The problem. Without changing a single word, write out every entry.
-- Data extract follows --
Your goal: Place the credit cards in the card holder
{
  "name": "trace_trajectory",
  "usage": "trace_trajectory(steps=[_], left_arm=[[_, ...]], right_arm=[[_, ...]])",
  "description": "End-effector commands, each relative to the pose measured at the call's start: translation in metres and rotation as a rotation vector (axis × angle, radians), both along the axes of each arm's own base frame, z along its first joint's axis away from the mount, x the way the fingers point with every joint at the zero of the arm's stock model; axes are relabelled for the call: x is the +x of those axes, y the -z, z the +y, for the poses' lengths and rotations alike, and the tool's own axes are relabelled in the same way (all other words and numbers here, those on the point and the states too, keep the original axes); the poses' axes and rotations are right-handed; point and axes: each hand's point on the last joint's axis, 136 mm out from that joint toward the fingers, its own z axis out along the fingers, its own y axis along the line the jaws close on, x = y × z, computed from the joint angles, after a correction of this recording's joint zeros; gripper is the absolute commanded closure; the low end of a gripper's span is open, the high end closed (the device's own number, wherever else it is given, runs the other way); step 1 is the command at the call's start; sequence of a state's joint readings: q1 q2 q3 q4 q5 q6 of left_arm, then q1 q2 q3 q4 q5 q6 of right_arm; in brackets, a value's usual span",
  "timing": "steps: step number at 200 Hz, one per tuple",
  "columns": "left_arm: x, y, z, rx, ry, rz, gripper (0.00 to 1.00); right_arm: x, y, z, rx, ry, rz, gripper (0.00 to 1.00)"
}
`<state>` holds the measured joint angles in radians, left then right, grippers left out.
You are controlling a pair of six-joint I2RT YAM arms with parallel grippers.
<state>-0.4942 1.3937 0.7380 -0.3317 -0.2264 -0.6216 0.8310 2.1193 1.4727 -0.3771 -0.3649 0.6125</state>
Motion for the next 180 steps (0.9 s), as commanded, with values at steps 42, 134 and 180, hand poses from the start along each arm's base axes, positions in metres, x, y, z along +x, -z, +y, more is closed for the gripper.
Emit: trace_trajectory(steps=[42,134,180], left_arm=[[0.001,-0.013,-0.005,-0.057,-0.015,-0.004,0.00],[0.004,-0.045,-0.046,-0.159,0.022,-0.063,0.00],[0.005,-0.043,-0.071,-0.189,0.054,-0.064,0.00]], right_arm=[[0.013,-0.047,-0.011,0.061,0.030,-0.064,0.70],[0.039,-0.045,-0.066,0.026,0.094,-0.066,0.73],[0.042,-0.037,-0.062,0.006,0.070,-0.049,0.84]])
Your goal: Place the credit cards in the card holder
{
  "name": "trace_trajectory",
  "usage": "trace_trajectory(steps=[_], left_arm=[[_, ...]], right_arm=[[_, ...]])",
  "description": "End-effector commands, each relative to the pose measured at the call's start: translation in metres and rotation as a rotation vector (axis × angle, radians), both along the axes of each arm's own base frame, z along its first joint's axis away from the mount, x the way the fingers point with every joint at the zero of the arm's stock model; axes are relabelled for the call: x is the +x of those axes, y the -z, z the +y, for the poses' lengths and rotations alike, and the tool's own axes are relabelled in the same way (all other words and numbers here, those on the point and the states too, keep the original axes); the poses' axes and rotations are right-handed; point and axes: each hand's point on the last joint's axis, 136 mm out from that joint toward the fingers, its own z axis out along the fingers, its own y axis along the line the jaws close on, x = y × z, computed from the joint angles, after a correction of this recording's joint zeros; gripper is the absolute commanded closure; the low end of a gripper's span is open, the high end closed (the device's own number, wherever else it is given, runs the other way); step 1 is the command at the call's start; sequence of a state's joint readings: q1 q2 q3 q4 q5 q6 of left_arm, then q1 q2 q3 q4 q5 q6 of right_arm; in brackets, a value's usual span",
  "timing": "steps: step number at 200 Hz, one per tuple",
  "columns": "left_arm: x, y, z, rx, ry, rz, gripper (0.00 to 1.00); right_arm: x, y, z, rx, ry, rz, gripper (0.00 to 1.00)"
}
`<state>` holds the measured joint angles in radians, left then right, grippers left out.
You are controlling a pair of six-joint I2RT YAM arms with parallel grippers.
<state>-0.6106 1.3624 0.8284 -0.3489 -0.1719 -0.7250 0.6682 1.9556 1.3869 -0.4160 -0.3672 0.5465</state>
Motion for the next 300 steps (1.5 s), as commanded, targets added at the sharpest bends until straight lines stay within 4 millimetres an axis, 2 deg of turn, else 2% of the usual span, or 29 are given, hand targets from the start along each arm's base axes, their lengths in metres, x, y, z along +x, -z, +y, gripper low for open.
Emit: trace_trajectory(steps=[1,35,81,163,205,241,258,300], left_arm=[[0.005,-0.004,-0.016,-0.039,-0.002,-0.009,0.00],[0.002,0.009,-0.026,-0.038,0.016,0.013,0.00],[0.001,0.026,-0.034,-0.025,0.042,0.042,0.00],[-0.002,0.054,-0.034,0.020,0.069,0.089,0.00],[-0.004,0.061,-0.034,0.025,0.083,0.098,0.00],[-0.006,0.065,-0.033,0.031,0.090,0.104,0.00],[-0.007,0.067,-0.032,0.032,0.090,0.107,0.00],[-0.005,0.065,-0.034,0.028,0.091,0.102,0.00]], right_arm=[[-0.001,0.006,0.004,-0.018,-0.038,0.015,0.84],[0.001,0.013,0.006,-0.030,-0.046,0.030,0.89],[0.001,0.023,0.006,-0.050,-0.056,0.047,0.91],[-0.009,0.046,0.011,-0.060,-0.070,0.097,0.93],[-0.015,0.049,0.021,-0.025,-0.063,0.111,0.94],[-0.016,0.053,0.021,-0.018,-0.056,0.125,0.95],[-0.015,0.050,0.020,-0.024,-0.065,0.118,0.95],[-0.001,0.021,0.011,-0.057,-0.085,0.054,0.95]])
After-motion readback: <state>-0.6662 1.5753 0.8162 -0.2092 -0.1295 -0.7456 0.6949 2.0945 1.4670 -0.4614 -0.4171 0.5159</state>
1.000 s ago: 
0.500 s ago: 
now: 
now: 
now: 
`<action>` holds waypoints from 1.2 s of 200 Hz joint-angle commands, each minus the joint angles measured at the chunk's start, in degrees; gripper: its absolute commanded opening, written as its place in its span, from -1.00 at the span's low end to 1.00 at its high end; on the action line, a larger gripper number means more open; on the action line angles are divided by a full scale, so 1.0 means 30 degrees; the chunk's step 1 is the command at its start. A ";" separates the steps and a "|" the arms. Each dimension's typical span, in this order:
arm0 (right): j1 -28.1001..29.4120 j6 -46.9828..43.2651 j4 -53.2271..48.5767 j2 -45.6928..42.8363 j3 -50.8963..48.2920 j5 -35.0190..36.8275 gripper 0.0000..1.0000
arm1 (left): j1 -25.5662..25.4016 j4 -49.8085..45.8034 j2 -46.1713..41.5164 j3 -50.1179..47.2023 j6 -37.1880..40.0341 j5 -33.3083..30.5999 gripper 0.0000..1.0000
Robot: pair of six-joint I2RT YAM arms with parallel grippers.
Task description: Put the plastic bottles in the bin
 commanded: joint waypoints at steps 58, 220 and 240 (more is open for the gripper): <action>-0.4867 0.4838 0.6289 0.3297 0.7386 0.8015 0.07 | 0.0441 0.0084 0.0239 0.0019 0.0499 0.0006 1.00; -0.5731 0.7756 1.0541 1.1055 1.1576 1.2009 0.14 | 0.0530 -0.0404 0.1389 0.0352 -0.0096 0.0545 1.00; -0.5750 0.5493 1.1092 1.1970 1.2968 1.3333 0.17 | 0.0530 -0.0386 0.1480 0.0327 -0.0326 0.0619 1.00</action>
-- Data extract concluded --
The completed task.
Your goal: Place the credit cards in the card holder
{
  "name": "trace_trajectory",
  "usage": "trace_trajectory(steps=[_], left_arm=[[_, ...]], right_arm=[[_, ...]])",
  "description": "End-effector commands, each relative to the pose measured at the call's start: translation in metres and rotation as a rotation vector (axis × angle, radians), both along the axes of each arm's own base frame, z along its first joint's axis away from the mount, x the way the fingers point with every joint at the zero of the arm's stock model; axes are relabelled for the call: x is the +x of those axes, y the -z, z the +y, for the poses' lengths and rotations alike, and the tool's own axes are relabelled in the same way (all other words and numbers here, those on the point and the states too, keep the original axes); the poses' axes and rotations are right-handed; point and axes: each hand's point on the last joint's axis, 136 mm out from that joint toward the fingers, its own z axis out along the fingers, its own y axis along the line the jaws close on, x = y × z, computed from the joint angles, after a correction of this recording's joint zeros; gripper is the absolute commanded closure; the low end of a gripper's span is open, the high end closed (the device's own number, wherever else it is given, runs the other way); step 1 is the command at the call's start; sequence of a state's joint readings: q1 q2 q3 q4 q5 q6 of left_arm, then q1 q2 q3 q4 q5 q6 of right_arm; in brackets, a value's usual span",
  "timing": "steps: step number at 200 Hz, one per tuple",
  "columns": "left_arm: x, y, z, rx, ry, rz, gripper (0.00 to 1.00); right_arm: x, y, z, rx, ry, rz, gripper (0.00 to 1.00)"
}
`<state>` holds the measured joint angles in radians, left then right, grippers left out.
You are controlling a pair of six-joint I2RT YAM arms with parallel grippers.
<state>-0.4942 1.3937 0.7380 -0.3317 -0.2264 -0.6216 0.8310 2.1193 1.4727 -0.3771 -0.3649 0.6125</state>
Motion for the next 180 steps (0.9 s), as commanded, with values at steps 42, 134 and 180, hand poses from the start along each arm's base axes, positions in metres, x, y, z along +x, -z, +y, more is closed for the gripper.
Emit: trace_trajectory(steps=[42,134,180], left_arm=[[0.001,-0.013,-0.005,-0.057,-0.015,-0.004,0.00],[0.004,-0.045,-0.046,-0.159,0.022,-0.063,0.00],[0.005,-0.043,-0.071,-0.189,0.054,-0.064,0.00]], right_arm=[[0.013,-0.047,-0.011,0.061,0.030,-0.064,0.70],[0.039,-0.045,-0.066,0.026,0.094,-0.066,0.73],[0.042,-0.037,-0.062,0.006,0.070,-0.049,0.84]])
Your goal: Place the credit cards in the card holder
{
  "name": "trace_trajectory",
  "usage": "trace_trajectory(steps=[_], left_arm=[[_, ...]], right_arm=[[_, ...]])",
  "description": "End-effector commands, each relative to the pose measured at the call's start: translation in metres and rotation as a rotation vector (axis × angle, radians), both along the axes of each arm's own base frame, z along its first joint's axis away from the mount, x the way the fingers point with every joint at the zero of the arm's stock model; axes are relabelled for the call: x is the +x of those axes, y the -z, z the +y, for the poses' lengths and rotations alike, and the tool's own axes are relabelled in the same way (all other words and numbers here, those on the point and the states too, keep the original axes); the poses' axes and rotations are right-handed; point and axes: each hand's point on the last joint's axis, 136 mm out from that joint toward the fingers, its own z axis out along the fingers, its own y axis along the line the jaws close on, x = y × z, computed from the joint angles, after a correction of this recording's joint zeros; gripper is the absolute commanded closure; the low end of a gripper's span is open, the high end closed (the device's own number, wherever else it is given, runs the other way); step 1 is the command at the call's start; sequence of a state's joint readings: q1 q2 q3 q4 q5 q6 of left_arm, then q1 q2 q3 q4 q5 q6 of right_arm; in brackets, a value's usual span",
  "timing": "steps: step number at 200 Hz, one per tuple",
  "columns": "left_arm: x, y, z, rx, ry, rz, gripper (0.00 to 1.00); right_arm: x, y, z, rx, ry, rz, gripper (0.00 to 1.00)"
}
`<state>` holds the measured joint angles in radians, left then right, grippers left out.
You are controlling a pair of six-joint I2RT YAM arms with parallel grippers.
<state>-0.6106 1.3624 0.8284 -0.3489 -0.1719 -0.7250 0.6682 1.9556 1.3869 -0.4160 -0.3672 0.5465</state>
Motion for the next 300 steps (1.5 s), as commanded, targets added at the sharpest bends until straight lines stay within 4 millimetres an axis, 2 deg of turn, else 2% of the usual span, or 29 are given, hand targets from the start along each arm's base axes, their lengths in metres, x, y, z along +x, -z, +y, gripper low for open.
Emit: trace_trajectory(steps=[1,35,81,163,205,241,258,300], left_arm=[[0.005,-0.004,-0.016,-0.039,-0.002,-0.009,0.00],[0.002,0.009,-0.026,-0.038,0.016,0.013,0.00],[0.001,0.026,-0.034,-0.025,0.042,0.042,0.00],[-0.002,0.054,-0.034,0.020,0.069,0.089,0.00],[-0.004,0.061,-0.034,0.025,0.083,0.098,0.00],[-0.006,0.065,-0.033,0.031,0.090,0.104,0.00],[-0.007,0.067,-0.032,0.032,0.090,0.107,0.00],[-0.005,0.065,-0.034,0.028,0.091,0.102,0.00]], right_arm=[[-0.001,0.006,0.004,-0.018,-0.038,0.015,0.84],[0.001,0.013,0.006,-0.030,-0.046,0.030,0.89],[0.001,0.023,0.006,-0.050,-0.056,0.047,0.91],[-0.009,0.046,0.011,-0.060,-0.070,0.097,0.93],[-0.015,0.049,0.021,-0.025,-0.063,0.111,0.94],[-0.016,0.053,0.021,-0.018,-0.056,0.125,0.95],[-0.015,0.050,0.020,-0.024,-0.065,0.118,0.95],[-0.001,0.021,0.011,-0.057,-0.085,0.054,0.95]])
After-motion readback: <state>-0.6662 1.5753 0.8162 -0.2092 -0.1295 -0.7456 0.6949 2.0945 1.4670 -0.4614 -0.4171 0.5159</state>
1.000 s ago: 
0.500 s ago: 
now: 
now: 
now: 
`<action>` holds waypoints from 1.2 s of 200 Hz joint-angle commands, each minus the joint angles measured at the chunk's start, in degrees; gripper: its absolute commanded opening, written as its place in its span, from -1.00 at the span's low end to 1.00 at its high end; on the action line, a larger gripper number means more open; on the action line angles are divided by a full scale, so 1.0 means 30 degrees; the chunk's step 1 is the command at its start. A ";" separates the steps and a "|" the arms. Each dimension's typical span, in this order:
arm0 (right): j1 -28.1001..29.4120 j6 -46.9828..43.2651 j4 -53.2271..48.5767 j2 -45.6928..42.8363 j3 -50.8963..48.2920 j5 -35.0190..36.8275 gripper 0.0000..1.0000
arm1 (left): j1 -25.5662..25.4016 j4 -49.8085..45.8034 j2 -46.1713..41.5164 j3 -50.1179..47.2023 j6 -37.1880..40.0341 j5 -33.3083..30.5999 gripper 0.0000..1.0000
Robot: pair of six-joint I2RT YAM arms with parallel grippers.
Task description: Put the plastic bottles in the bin
 commanded: joint waypoints at steps 58, 220 and 240 (more is open for the gripper): <action>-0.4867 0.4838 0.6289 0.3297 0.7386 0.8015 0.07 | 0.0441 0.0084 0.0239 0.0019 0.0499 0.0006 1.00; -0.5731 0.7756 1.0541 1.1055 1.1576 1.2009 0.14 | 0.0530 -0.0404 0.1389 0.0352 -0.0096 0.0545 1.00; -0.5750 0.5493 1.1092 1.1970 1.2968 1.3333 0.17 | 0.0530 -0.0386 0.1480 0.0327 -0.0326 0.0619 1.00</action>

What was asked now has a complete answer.